Выбрать главу

— Борис Николаевич, — поправил ее Злобин. — Здесь и без формальностей тесно.

Кэр сдержанной улыбкой дала понять, что оценила шутку, приняла поданную Ликраем кружку:

— Борис Николаевич, — она обняла ладонями кружку, на миг тепло… уютно зажмурилась, — а я ведь с плохими новостями.

Злобин кивнул, потом поморщился…

И ведь дернуло, когда она представлялась… не так, чтобы сильно, но вот это, чуть более напористое… Храм Предназначения… не пропустил.

— Кэр — специалист по сумеречным матрицам. В том числе — сухлебам, — Ликрай остановился у нее за спиной. — Были у меня подозрения…

— Насколько я понимаю, — оборвал его Злобин. Бросил короткий взгляд на дверь в детскую спальню — надежда на тихий вечер не оправдалась, тут же вновь посмотрел на сидевшую практически напротив него женщину, — эти подозрения подтвердились.

— Да, господин адмирал, — она ничем не дала понять, что обеспокоена этим моментом. — В трех поселках из пяти, в которых побывала за эти дни, я ощутила присутствие сухлебов. Причем, весьма сильных.

— И чем это нам грозит? — Волгин с места не сдвинулся, но подобрался, словно прямо сейчас и в бой.

— Большими проблемами, — ответила она без улыбки. И повторила, обращаясь уже к Злобину: — Очень большими проблемами.

Что ж… ничего другого Злобин и не ожидал.

Как раз для того они здесь и находились, что бы решать… большие проблемы!

Глава 3

Четверо стандантных суток до Ярлтона. Но это если на пассажирском лайнере. На курьерском крейсере добрались чуть меньше, чем за трое.

Почти четыре тысячи восемьдесят минут…

А потом еще и еще…

Кэтрин не отходила от него ни на шаг. Ела, только когда он сидел напротив. Спала, пока согревал ее ладонь своей… Она даже подпускала к себе медиков, но только если он обнимал ее за плечи…

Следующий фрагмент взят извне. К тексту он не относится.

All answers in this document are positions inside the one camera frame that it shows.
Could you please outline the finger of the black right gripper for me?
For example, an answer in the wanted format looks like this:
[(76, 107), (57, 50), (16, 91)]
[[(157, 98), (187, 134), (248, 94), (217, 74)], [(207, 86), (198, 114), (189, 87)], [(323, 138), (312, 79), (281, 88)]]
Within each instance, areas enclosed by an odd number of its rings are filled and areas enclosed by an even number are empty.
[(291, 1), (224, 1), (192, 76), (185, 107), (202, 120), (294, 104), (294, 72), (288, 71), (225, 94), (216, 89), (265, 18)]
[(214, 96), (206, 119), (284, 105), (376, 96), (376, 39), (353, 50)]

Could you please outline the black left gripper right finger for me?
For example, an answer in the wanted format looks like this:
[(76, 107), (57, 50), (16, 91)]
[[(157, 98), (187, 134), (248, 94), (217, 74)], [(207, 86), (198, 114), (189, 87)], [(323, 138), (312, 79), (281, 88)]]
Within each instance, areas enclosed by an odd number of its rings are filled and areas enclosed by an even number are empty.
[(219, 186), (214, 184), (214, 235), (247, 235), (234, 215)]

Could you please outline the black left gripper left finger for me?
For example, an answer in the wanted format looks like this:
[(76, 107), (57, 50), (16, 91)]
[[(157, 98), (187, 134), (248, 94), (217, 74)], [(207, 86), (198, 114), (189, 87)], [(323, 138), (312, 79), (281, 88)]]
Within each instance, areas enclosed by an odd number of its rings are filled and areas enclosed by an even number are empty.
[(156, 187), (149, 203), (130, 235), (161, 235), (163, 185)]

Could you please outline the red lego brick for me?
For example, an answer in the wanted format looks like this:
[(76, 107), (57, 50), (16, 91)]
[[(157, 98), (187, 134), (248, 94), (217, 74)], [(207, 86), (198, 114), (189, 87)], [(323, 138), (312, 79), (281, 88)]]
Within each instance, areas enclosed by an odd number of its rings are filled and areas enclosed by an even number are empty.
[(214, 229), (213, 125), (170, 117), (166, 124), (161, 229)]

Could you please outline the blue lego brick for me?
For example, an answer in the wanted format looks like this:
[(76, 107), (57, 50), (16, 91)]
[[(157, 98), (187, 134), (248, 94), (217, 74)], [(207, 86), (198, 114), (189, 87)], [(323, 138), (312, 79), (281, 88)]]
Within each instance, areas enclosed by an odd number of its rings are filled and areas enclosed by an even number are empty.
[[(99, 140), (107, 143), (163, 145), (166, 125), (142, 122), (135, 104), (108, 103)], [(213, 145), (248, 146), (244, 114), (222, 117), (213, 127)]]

Хрупкая женщина, потерявшая себя в мужских играх…

Нет, беззащитной она не была, бросившись на Горевски, стоило тому подойти ближе. Кусалась, царапалась, визжала, срывая голос, пока Олиш не оторвал ее от беспомощно-растерянного Валесантери и не прижал к себе, хрипло шепча: «Кэт… котенок…».

И тогда она затихла, обиженно засопев, а потом вдруг расслабилась, уснув на его руках.

В те секунды, минуты, часы, дни, он в полной мере познал, что такое бессилие. Тупое, равнодушное, безжалостное…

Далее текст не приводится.